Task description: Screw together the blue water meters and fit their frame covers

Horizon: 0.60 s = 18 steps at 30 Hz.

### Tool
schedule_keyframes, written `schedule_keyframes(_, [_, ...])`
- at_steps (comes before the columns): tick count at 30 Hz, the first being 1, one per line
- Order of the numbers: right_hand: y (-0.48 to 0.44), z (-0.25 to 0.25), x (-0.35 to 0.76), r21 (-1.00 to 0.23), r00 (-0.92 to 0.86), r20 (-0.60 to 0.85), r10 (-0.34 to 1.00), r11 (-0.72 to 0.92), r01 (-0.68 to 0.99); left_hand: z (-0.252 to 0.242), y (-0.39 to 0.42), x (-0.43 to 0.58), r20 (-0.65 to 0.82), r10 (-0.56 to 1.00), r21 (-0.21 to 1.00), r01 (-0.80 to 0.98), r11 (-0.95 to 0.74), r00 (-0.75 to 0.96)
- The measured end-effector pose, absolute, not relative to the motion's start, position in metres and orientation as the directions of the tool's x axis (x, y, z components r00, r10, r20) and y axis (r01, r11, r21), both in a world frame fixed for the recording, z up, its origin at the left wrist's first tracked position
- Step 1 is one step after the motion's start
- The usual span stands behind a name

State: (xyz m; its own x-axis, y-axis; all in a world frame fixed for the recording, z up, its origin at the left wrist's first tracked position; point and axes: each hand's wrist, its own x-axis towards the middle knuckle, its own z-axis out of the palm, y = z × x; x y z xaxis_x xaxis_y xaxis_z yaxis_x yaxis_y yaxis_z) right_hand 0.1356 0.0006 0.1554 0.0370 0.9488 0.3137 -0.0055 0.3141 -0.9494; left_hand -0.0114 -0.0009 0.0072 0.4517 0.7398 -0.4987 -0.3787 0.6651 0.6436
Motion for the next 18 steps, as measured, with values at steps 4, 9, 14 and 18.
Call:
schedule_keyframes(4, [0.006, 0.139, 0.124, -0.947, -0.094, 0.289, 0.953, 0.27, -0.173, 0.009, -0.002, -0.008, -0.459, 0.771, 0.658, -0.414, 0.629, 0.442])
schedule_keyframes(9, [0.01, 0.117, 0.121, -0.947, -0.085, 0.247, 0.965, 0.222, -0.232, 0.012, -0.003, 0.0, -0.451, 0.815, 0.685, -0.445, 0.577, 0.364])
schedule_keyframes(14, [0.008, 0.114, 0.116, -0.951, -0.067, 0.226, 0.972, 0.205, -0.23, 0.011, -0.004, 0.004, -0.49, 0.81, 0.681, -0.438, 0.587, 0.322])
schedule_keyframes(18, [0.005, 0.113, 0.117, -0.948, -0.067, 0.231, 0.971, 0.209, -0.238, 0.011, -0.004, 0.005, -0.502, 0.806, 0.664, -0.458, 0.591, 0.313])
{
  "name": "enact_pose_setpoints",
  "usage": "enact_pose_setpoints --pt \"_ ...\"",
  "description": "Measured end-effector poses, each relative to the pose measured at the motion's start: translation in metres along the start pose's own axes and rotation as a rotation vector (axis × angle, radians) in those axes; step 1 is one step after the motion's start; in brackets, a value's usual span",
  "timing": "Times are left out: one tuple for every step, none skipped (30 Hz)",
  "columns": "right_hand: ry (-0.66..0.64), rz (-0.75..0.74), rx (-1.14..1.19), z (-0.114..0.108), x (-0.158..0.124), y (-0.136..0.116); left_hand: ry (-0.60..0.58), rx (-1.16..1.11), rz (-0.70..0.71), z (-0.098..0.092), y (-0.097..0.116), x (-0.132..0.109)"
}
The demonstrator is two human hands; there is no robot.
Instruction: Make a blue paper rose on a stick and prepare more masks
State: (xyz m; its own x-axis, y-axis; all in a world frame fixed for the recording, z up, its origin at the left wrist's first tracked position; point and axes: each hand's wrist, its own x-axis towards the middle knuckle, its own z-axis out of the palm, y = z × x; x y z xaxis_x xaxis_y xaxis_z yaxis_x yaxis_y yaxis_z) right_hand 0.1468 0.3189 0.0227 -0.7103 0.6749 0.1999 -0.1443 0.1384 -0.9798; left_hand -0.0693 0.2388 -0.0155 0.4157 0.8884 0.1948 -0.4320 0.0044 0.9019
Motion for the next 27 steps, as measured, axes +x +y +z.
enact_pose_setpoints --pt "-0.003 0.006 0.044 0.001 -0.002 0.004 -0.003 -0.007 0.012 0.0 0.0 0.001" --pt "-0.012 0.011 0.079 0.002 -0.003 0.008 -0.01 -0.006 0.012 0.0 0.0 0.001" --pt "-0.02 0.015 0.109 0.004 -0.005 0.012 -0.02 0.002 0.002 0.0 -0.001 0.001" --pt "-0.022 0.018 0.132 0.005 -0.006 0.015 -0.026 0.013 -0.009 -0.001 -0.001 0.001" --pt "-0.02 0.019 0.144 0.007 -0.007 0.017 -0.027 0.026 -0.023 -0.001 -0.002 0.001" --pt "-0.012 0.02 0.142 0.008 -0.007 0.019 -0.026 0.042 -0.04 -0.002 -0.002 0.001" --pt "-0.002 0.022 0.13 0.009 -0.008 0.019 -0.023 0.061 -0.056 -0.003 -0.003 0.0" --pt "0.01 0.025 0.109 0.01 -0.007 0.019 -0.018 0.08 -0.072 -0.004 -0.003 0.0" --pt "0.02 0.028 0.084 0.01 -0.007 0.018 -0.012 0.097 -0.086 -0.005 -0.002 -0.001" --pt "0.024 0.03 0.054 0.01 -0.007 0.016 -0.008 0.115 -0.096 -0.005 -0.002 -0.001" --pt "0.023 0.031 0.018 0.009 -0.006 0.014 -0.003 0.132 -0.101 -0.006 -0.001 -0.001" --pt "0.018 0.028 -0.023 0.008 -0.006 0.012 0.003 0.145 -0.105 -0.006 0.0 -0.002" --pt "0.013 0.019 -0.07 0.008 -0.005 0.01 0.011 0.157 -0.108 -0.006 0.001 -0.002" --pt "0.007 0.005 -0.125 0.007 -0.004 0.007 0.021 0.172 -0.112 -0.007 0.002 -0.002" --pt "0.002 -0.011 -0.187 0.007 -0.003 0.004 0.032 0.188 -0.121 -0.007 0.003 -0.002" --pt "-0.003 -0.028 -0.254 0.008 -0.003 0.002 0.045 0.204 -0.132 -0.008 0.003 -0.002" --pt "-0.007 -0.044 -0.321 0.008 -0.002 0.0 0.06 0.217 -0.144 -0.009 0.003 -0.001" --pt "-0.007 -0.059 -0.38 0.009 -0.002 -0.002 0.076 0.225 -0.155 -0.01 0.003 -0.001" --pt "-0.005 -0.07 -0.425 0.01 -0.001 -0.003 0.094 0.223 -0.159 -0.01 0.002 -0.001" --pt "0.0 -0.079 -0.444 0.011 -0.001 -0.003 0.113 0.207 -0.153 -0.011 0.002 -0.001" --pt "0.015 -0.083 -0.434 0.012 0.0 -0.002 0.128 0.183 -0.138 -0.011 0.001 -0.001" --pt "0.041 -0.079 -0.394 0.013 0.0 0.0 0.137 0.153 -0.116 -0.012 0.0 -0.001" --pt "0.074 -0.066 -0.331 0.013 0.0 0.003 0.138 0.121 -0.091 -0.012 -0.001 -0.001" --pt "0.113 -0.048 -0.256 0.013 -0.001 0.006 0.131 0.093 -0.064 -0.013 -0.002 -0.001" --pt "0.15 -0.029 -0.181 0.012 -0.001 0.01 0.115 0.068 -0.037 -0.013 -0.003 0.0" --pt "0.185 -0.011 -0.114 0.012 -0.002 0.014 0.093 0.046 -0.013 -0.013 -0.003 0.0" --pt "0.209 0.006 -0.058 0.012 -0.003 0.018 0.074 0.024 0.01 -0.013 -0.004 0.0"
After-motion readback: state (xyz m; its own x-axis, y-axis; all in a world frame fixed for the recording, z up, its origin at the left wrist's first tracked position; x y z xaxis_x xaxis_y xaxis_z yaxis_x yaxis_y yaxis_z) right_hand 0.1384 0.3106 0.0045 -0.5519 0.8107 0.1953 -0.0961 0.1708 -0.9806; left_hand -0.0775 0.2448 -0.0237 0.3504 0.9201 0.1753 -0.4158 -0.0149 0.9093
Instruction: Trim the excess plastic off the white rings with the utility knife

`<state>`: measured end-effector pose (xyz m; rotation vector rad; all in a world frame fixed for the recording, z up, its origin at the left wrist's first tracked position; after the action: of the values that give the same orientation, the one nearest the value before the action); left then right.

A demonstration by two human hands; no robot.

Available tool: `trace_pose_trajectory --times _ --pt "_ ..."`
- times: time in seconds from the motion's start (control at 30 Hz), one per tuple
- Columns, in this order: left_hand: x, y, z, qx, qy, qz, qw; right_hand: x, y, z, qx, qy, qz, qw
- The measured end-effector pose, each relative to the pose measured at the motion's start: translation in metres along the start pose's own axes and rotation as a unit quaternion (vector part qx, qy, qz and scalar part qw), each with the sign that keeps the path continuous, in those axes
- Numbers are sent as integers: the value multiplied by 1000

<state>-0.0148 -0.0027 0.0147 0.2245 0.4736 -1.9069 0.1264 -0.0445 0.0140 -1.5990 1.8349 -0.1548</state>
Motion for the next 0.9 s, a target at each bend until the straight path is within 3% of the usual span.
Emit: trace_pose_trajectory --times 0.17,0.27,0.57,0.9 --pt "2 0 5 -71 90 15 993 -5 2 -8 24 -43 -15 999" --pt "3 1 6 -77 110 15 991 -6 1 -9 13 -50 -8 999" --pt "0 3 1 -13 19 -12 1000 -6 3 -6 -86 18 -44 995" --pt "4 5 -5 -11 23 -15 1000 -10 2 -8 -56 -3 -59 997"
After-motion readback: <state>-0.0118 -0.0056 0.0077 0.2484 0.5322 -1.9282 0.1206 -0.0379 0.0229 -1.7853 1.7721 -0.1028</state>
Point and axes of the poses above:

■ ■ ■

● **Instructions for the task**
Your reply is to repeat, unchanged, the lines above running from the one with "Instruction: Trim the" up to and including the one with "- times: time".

● **Solution for this task**
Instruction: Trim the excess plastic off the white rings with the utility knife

`<state>`: measured end-effector pose (xyz m; rotation vector rad; all in a world frame fixed for the recording, z up, its origin at the left wrist's first tracked position; after the action: of the values that give the same orientation, the one nearest the value before the action); left then right.

A demonstration by two human hands; no robot.

Available tool: `trace_pose_trajectory --times _ --pt "_ ..."`
- times: time in seconds from the motion's start (control at 30 Hz), one per tuple

That wraps up the answer.